◆ **WHAT NEEDS TO BE DONE**
The number of lines with the string "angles" in the listing below is all that should be reported.

──────────────────────────────

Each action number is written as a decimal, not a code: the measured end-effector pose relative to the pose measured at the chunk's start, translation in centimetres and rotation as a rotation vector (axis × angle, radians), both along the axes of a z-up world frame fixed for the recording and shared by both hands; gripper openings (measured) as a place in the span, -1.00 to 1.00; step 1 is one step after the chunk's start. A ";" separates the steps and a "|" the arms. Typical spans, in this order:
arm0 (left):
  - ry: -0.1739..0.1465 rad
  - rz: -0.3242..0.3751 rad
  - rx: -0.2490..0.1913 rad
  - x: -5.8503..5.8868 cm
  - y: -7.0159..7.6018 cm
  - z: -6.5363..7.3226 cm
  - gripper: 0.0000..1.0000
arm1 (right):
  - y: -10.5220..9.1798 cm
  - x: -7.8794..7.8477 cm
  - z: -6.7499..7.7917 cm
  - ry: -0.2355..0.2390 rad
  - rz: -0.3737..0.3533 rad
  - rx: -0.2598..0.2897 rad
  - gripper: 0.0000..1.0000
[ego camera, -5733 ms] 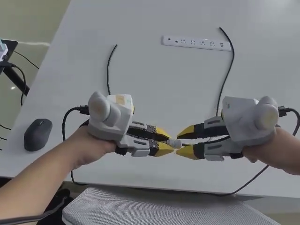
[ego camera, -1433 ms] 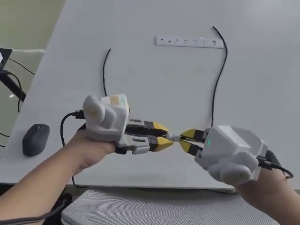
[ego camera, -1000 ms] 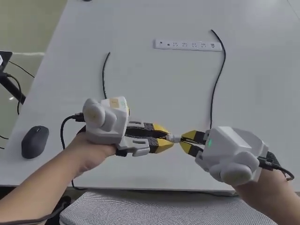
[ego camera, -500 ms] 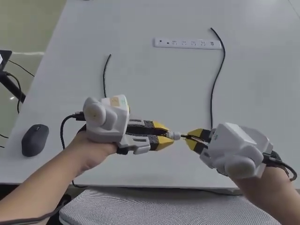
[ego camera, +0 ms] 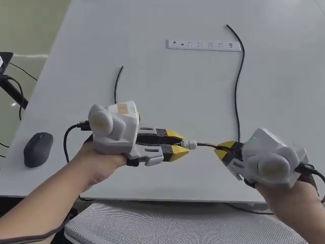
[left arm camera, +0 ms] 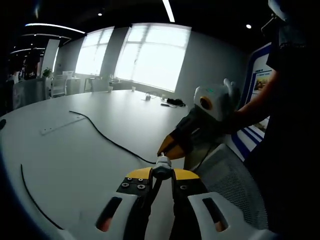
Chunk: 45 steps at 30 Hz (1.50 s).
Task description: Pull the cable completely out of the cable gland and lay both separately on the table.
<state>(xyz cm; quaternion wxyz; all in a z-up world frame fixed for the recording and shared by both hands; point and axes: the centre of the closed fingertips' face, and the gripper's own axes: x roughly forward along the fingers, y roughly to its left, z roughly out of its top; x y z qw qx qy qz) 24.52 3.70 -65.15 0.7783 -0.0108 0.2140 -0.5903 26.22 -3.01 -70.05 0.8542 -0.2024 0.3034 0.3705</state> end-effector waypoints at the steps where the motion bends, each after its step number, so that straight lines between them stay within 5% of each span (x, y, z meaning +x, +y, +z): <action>1: -0.002 0.000 0.003 0.0 0.0 -0.1 -0.70 | -0.1 0.0 -0.1 0.011 -0.018 0.012 -1.00; 31: -0.035 0.045 0.007 0.5 0.0 -0.2 -0.71 | -2.0 0.6 -2.3 0.096 -0.241 0.060 -1.00; 45: -0.020 0.053 0.023 0.8 0.5 -0.9 -0.70 | -1.8 0.4 -2.0 0.043 -0.169 0.011 -0.98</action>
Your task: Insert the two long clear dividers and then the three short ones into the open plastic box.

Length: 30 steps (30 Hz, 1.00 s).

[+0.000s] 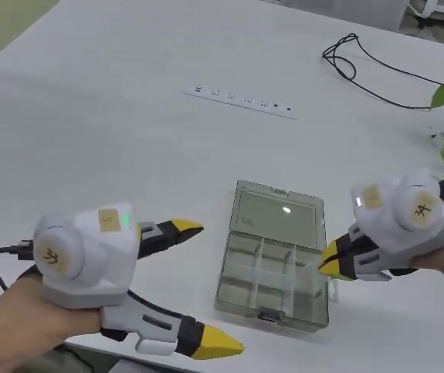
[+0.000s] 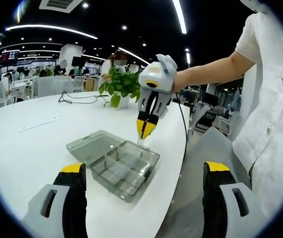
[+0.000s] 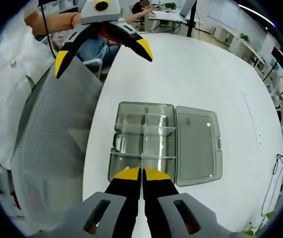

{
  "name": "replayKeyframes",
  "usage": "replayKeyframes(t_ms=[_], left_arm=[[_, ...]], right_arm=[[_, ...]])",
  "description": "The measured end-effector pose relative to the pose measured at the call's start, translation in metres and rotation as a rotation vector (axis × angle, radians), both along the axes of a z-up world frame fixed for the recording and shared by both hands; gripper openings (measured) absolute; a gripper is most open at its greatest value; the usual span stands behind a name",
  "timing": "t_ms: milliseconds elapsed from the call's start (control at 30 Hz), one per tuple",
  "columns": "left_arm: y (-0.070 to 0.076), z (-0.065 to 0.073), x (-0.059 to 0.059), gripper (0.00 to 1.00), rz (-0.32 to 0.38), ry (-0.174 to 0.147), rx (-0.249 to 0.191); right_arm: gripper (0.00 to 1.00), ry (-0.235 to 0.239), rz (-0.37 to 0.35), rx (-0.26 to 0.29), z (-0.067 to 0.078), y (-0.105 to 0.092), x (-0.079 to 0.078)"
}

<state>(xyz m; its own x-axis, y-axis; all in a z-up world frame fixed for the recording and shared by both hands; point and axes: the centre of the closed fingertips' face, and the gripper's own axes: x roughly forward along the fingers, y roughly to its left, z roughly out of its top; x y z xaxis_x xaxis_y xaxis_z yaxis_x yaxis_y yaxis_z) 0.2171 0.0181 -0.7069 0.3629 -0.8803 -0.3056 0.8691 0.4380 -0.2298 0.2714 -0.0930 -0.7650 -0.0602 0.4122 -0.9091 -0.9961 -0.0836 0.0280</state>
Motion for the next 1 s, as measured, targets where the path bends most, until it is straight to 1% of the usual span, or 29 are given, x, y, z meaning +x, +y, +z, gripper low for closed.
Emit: replayKeyframes(t_ms=[133, 300, 467, 600, 700, 767, 1000], left_arm=[[0.0, -0.001, 0.001, 1.0, 0.002, 0.0, 0.002], [0.0, 0.0, 0.002, 1.0, 0.006, 0.001, -0.001], [-0.001, -0.001, 0.0, 1.0, 0.007, 0.006, -0.001], [0.0, -0.002, -0.002, 1.0, 0.007, 0.007, 0.0], [0.0, -0.001, -0.002, 1.0, 0.007, 0.006, -0.001], [0.0, -0.001, -0.003, 1.0, 0.008, 0.006, -0.003], [0.0, -0.001, -0.004, 1.0, 0.011, 0.008, -0.004]], right_arm=[[0.02, 0.011, -0.002, -0.005, -0.004, -0.001, 0.001], [0.02, 0.012, -0.008, -0.006, -0.008, -0.001, 0.002], [0.02, 0.015, -0.013, -0.008, -0.012, -0.002, 0.002], [0.02, 0.017, -0.001, -0.012, -0.017, -0.002, 0.002], [0.02, 0.034, -0.009, -0.01, -0.021, -0.002, 0.003], [0.02, 0.056, -0.031, -0.005, -0.023, -0.003, 0.003], [0.02, 0.077, -0.046, 0.015, -0.024, -0.003, 0.002]])
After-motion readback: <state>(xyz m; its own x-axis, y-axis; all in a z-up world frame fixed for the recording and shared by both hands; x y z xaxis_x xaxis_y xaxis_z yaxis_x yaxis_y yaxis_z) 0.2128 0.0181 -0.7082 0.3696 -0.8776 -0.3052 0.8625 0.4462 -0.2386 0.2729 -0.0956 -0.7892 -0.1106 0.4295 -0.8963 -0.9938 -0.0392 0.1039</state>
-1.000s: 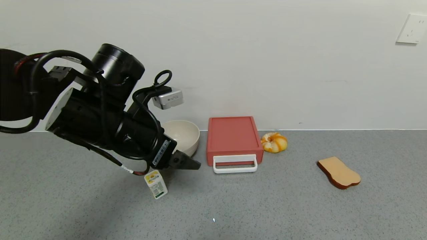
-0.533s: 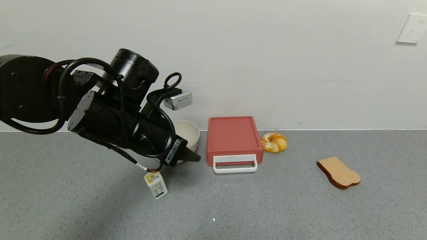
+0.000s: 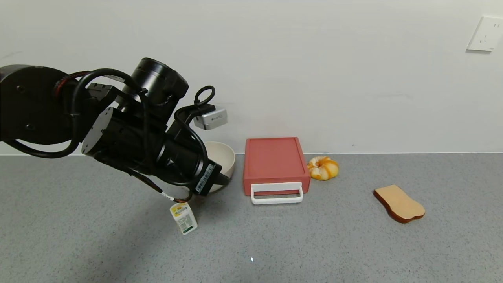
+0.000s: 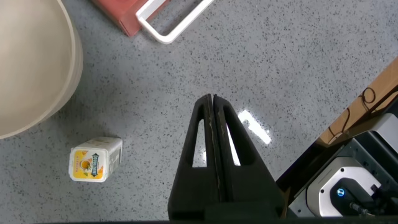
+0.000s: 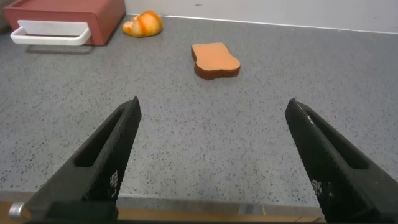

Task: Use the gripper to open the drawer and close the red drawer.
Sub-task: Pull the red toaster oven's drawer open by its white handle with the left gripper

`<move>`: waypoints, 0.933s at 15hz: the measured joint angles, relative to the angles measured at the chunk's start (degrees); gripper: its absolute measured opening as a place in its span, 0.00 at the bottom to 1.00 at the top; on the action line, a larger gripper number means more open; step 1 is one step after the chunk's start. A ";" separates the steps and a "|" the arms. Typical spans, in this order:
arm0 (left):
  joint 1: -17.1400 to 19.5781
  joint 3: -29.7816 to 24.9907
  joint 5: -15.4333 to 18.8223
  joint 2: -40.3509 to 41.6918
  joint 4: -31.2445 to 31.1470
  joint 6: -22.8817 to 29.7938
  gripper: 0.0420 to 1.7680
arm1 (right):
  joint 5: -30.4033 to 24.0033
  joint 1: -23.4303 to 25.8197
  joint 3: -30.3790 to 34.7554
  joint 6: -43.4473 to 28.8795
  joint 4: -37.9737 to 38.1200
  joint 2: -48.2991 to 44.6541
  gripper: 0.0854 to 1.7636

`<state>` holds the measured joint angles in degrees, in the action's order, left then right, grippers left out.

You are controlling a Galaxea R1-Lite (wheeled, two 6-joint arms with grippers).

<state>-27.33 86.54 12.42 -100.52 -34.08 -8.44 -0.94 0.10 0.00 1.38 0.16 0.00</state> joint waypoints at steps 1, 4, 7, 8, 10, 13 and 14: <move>0.00 0.11 0.00 0.00 0.00 0.01 0.04 | 0.00 0.00 0.00 0.00 0.02 0.00 0.97; 0.00 0.20 0.00 -0.09 0.00 0.09 0.04 | 0.00 0.00 0.00 -0.01 0.00 0.00 0.97; 0.00 0.48 -0.05 -0.33 0.00 0.06 0.04 | 0.00 0.00 0.00 0.00 0.02 0.00 0.97; -0.01 0.65 -0.05 -0.50 -0.01 0.06 0.04 | 0.00 0.00 0.00 0.00 0.02 0.00 0.97; -0.23 1.27 -0.09 -1.27 -0.04 0.10 0.04 | 0.01 0.00 0.00 0.00 0.02 0.00 0.97; -1.19 3.01 -0.29 -3.22 -0.39 0.15 0.04 | 0.00 0.00 0.00 0.00 0.02 0.00 0.97; -1.69 3.89 -0.71 -4.07 -0.41 0.26 0.04 | 0.00 0.00 0.00 0.00 0.02 0.00 0.97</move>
<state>-29.03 90.43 11.72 -104.60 -34.50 -8.18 -0.94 0.10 0.00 1.38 0.18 0.00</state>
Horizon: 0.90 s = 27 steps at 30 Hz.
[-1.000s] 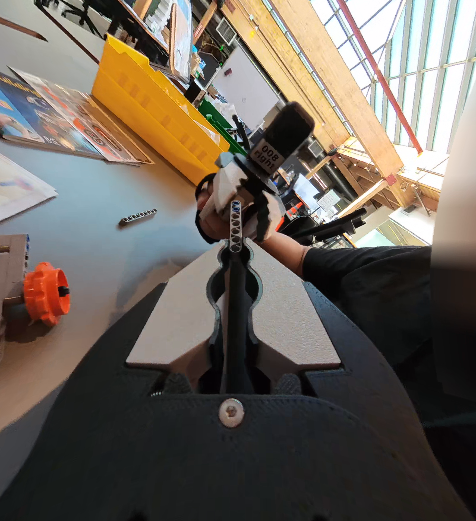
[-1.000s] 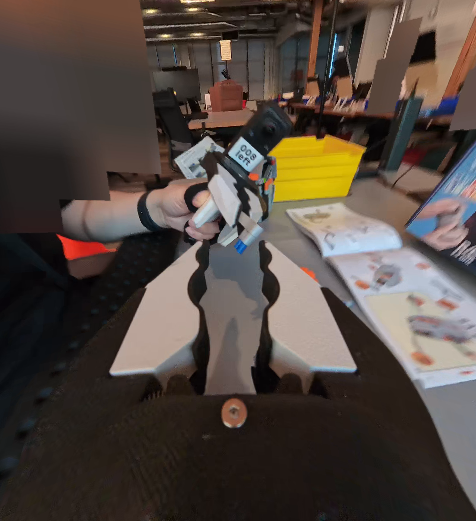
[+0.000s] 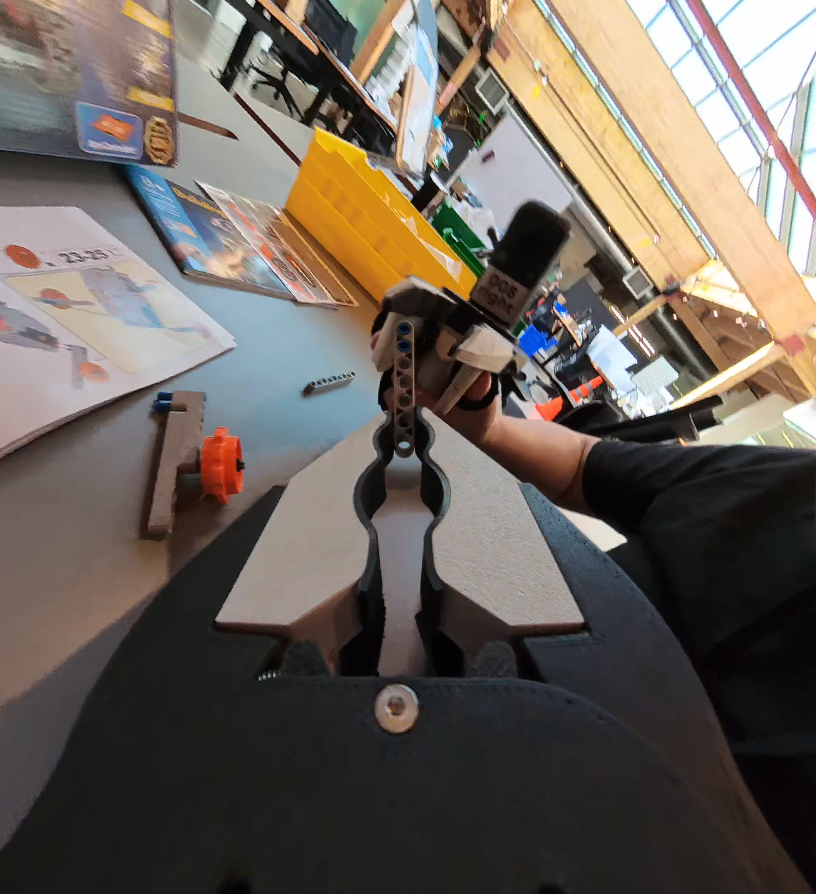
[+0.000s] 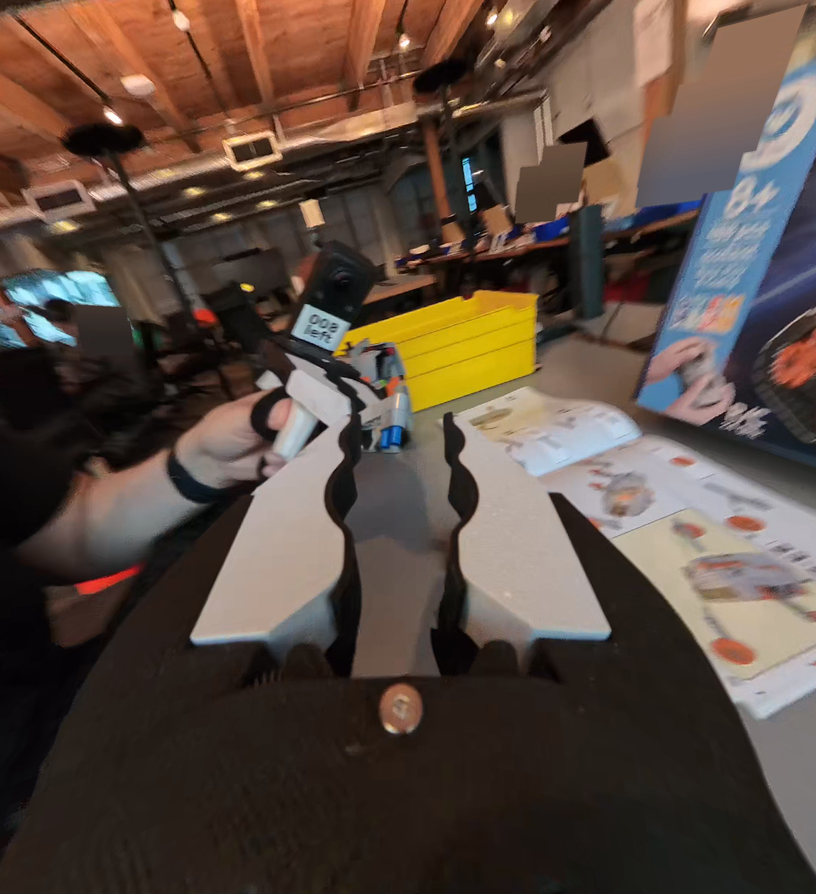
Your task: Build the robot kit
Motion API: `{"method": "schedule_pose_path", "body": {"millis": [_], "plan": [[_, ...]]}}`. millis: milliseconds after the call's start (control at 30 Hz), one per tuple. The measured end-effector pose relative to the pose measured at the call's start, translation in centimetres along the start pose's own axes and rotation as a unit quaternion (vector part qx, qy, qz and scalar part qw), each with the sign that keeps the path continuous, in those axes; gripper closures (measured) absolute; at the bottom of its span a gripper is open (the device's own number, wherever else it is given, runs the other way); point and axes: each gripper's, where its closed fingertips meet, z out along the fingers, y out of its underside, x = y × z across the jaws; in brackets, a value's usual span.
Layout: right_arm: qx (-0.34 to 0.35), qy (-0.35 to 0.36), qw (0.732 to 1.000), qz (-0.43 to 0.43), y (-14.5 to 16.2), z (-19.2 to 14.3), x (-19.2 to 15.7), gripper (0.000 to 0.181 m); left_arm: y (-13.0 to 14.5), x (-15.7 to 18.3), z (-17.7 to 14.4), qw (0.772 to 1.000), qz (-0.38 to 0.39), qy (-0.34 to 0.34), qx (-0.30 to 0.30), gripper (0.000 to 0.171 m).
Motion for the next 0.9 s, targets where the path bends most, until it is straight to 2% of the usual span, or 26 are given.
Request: {"method": "schedule_pose_path", "body": {"millis": [67,167,267,500,533,667,800,900], "plan": [[-0.012,0.044,0.994,-0.098,0.2,0.6,0.7,0.142,-0.8,-0.7,-0.7,0.999,-0.019,-0.01,0.026,0.167],[-0.062,0.077,0.964,-0.247,1.8,2.0,1.0,0.139,-1.0,-1.1,-1.0,0.998,-0.037,-0.014,0.038,0.167],[-0.082,0.087,0.939,-0.322,2.6,3.3,0.8,0.141,-1.2,-1.1,-1.1,0.998,-0.039,-0.017,0.047,0.167],[-0.082,0.094,0.944,-0.307,2.1,3.6,1.1,0.181,-1.7,-1.1,-1.6,0.996,-0.053,-0.01,0.065,0.167],[-0.079,0.09,0.945,-0.306,2.0,3.5,1.1,0.181,-1.7,-1.0,-1.6,0.996,-0.055,-0.008,0.067,0.167],[-0.064,0.102,0.945,-0.305,1.3,3.5,1.4,0.156,-1.7,-1.1,-1.6,0.996,-0.057,-0.009,0.066,0.167],[-0.064,0.087,0.951,-0.29,1.6,3.6,1.0,0.155,-1.4,-1.5,-1.5,0.997,-0.047,-0.027,0.058,0.167],[-0.074,0.092,0.966,-0.23,1.5,3.6,1.6,0.155,-1.1,-2.3,-1.4,0.995,0.015,-0.09,0.039,0.167]]}}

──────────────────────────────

◆ **EXERCISE OUTPUT**
2